A comparative study was conducted between the adsorbent used in this research and other nano-adsorbents for the removal of MB from aqueous solutions. The results showed that this adsorbent demonstrated significantly higher efficiency in removing MB compared to other nano-adsorbents (Table S1 in the supporting information file).

Conclusion

This study successfully showed that a magnetic-CS-CMC/MWCNT nanocomposite has excellent performance for the removal of MB from aqueous solutions. Using the advanced regression models, GA optimization, the most influential parameters, and optimal conditions for the maximum dye removal have been determined. The applied models include GBR with better predictive accuracy, which overperformed the MLE (R²=0.949 (training) and R²=0.951 (test), RMSE = 5.77, and MAE = 3.83) which produced R²=0.999, RMSE = 0.92, and MAE = 0.6. Residual analysis confirmed that GBR predictions were more stable and normally distributed. Feature importance analysis consistently identified X2 (amount of CMC) as the most significant factor in both models, with a correlation coefficient of 0.72 with removal efficiency, followed by X3 (amount of MWCNT) with 0.66. Variables X1 (pH) and X4 (initial dye concentration) had minimal impact and may be excluded to simplify future models. The solution even confirms these results, as evaluated using the GA, by converging to an optimal solution of the system that has X1 = 49.41, X2 = 110.62, X3 = 11.84, and X4 = 20 that in turn maximize the removal efficiency under these settings. These results underpin the fact that the proposed approach, along with its contribution towards a deeper understanding of the adsorption mechanism, provides a reliable and optimized predictive model for available dye removal, hence advocating for its universality in cost and large-scale water treatment technologies.
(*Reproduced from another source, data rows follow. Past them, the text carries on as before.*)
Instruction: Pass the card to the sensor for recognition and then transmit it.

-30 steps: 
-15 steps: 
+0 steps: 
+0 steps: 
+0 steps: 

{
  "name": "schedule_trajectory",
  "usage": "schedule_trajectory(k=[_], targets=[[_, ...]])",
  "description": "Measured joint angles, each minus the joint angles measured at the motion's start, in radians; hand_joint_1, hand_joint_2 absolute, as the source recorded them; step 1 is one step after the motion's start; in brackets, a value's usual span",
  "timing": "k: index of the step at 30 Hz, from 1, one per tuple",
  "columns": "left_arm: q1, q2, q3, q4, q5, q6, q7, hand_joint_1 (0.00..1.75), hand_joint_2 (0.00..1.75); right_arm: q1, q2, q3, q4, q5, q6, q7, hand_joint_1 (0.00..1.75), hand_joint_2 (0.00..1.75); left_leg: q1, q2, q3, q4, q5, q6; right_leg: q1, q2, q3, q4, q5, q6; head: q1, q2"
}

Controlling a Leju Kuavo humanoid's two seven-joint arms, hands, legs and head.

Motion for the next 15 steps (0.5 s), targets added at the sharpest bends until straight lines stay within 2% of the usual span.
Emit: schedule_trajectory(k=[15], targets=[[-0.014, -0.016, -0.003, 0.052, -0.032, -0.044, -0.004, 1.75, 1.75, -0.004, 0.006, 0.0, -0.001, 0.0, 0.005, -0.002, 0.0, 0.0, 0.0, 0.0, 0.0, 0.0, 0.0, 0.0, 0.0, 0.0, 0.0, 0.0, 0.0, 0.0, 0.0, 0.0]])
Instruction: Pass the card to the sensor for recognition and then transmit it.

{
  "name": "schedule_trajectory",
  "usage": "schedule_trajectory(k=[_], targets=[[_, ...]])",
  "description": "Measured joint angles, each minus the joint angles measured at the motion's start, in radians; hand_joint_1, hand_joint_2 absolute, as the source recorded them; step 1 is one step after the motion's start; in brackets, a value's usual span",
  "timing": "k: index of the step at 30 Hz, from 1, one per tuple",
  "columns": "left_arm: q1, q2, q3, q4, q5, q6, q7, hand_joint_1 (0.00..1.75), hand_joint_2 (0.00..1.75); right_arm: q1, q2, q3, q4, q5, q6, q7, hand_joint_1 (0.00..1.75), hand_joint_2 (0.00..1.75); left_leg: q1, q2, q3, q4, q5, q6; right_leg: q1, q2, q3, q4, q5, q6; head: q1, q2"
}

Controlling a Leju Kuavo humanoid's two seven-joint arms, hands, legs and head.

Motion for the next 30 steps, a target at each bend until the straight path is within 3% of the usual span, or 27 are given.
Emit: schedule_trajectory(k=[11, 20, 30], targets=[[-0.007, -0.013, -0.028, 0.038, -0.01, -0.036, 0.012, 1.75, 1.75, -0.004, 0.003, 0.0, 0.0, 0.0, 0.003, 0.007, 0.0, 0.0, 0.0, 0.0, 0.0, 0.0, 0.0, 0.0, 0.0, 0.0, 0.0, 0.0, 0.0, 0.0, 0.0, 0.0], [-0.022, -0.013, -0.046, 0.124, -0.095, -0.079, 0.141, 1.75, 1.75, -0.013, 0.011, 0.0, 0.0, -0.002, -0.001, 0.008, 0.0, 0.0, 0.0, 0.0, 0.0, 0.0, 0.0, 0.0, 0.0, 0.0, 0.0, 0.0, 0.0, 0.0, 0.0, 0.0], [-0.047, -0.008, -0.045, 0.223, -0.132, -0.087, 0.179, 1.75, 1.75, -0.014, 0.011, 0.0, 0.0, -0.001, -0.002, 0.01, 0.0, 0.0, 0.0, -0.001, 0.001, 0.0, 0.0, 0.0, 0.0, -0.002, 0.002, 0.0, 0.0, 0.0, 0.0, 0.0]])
In the short term, future studies may simplify the proposed model by removing the less significant variables (for example, X1 and X4) and thereby reducing the computational complexity. Still, the prediction accuracy will not suffer as a result of such a reduction in the complexity of computation. Also, the adsorbent’s performance within real wastewater matrices should be validated in order to determine the applicability of the obtained adsorbent under complex or real-life conditions. A further measure to establish the effectiveness of the model is the experimental verification of the (GA) found optimal values. In the long term, scaling up the synthesis of the magnetic-CS-CMC/MWCNT nanocomposite for pilot-scale or industrial applications can be pursued. Further, expansion of the model into multi-contaminant systems, followed by testing the selectivity and reusability of the nanocomposite over a series of cycles, would increase its practicality for sustainable reactor systems for wastewater treatment. Incorporation of this framework with online monitoring/control systems utilizing the latest machine learning enabled algorithms in real time is another intriguing future course of study.